Рассказчик остановился и отер рукавом глаз.

— А почему мы не знаем ответов? Потому, что нам есть нечего! Надо купить книжку, книжка руб серебром. Где я возьму? И остается, следственно, одно — угождать!.. Кому я должен угождать? Проезжающим господам… А чем? И… нечем! И подножки и застежки, — ямщики, староста, смотритель расхватали! Что же должен кондуктор, бедный, нищий человек, делать? Вот кондуктор и начинает трубить в трубу… Кондуктор думает — пусть видят мое старанье! Трубит он что есть духу… а ему: "Замолчи, осел!" Кондуктор прекращает… Он думает, авось этим угодит проезжающим, и молчит в своей конуре… морду свою в собачий воротник уткнул. А как да в воротнике-то этом вспомнит он все, всякую свою домашнюю беду — вот и начнет он соваться к проезжему: "Угодно вам депешу? угодно вам телеграмму?" Господа! Господин купец, сделайте милость, прикажите услужить бедному человеку!.. Господин купец, не пошлете ли вашей супруге телеграмму? Дайте хлеб!

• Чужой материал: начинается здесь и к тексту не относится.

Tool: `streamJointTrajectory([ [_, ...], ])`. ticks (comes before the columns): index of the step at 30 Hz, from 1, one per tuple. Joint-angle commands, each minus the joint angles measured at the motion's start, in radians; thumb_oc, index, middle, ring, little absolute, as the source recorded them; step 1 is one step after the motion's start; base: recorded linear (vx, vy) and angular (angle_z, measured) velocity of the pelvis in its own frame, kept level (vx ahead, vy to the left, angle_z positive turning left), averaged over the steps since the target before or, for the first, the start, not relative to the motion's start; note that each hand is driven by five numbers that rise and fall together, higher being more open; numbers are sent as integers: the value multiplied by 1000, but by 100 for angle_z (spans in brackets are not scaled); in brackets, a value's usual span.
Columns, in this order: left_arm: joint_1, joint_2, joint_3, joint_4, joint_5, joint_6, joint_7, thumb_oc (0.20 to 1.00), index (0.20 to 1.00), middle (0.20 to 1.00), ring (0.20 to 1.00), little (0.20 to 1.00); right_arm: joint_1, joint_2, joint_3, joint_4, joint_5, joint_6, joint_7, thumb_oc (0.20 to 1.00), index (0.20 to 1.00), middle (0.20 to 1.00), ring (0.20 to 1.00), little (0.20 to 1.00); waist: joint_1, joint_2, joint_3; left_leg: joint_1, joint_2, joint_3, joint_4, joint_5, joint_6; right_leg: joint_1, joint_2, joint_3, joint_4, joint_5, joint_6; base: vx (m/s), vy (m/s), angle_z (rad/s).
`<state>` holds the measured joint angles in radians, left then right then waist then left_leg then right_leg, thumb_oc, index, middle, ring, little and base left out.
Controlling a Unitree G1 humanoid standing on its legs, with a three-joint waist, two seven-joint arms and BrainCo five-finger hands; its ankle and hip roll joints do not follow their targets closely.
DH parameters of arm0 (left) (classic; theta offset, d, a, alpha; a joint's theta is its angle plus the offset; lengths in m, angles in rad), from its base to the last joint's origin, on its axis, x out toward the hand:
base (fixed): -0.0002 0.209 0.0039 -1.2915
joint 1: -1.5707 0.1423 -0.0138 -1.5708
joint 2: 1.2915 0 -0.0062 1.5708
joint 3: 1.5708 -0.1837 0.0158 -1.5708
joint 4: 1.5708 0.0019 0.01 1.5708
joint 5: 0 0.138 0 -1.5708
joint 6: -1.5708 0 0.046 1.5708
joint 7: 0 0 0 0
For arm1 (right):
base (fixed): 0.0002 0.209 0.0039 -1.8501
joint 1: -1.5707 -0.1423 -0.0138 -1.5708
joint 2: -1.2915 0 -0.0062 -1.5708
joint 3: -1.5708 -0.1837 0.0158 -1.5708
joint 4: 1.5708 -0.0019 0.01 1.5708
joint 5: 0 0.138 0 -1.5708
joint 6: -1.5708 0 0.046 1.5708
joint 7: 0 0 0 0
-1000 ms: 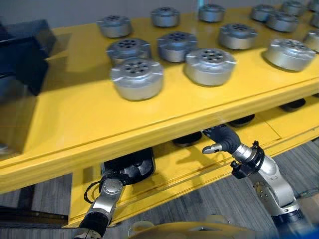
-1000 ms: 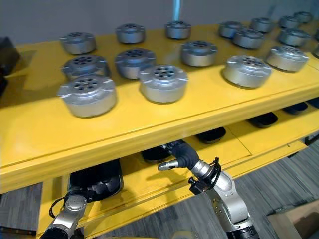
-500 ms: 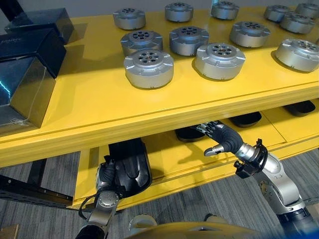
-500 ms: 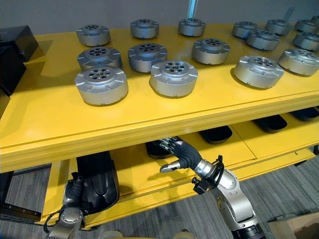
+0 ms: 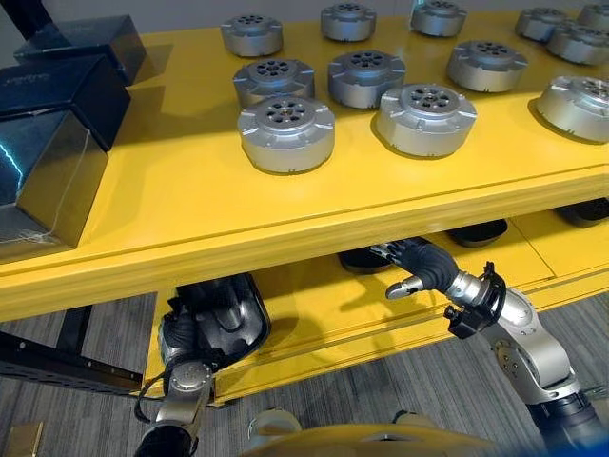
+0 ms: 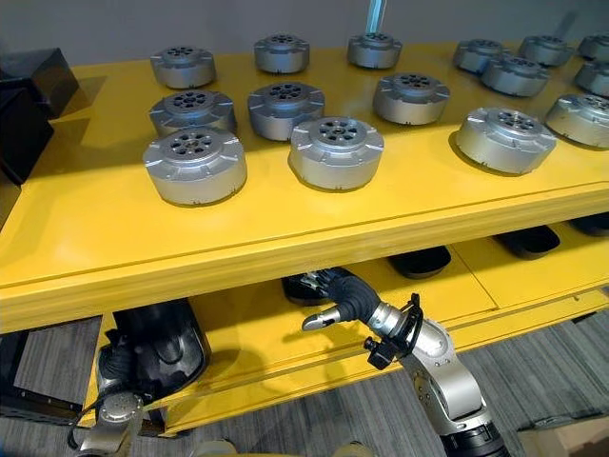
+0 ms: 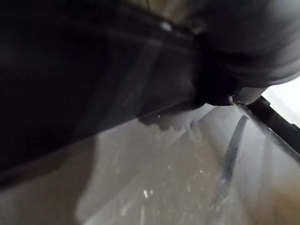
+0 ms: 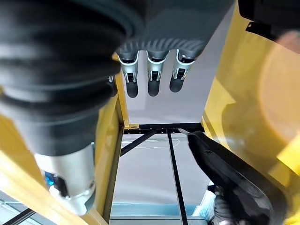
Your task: Move parts from the plastic box to the shelf.
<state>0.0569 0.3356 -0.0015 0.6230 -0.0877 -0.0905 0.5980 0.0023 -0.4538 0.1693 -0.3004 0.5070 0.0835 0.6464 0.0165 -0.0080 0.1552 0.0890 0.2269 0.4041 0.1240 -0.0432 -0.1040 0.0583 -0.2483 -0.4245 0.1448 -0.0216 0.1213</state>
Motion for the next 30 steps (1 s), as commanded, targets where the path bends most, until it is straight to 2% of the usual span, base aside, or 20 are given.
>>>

— Мошка! — произнесло какое-то новое лицо, высовываясь в дверь. — Будет тебе! Пойдем!

Взволнованный своими несчастьями кондуктор при виде появившегося человека притих.

— Это я так, с господами. Спокойной ночи, господа!

Он встал, помялся, что-то хотел сказать, опять сказал: "покойной ночи" — и вышел к товарищу в каком-то раздумье.

Долго еще шумели вокруг нас, долго дрожала самоварная крышка. Наконец все успокоилось…

4

Город N стоит на крутом берегу Оки, окаймленный со всех сторон глухим лесом, который виднелся нам с каждого перекрестка, когда я и какой-то студент, также спешивший домой, на другой день поутру направлялись к реке. Город был большой, торговый. По сторонам улицы виднелись трактиры, постоялые дворы с растворенными воротами; у одних ворот был нарисован на заборе мужик в таком виде: одной рукой он снял шляпу, а другой указывал на ворота, приглашая проезжающих пожаловать туда. Везде, и на улицах и на постоялых дворах, было множество народу. Повсюду котомки, узелки, возвышающиеся на крыльцах лавок, на ступенях кабаков, вместе с разным проходящим народом. Тут плотники, богомольцы, маляры, у которых еще не сошли с сапог и шапки признаки мелу и известки; солдаты с расстегнутыми нагрудниками и с трубками в зубах. Особенно много было народу у самой реки, где на вязком и топком берегу были сложены кучи досок и камня для строящегося через реку моста; здесь же виднелись колья, обмотанные толстым паромным канатом, который лежал тут же на берегу, свернутый большими кольцами.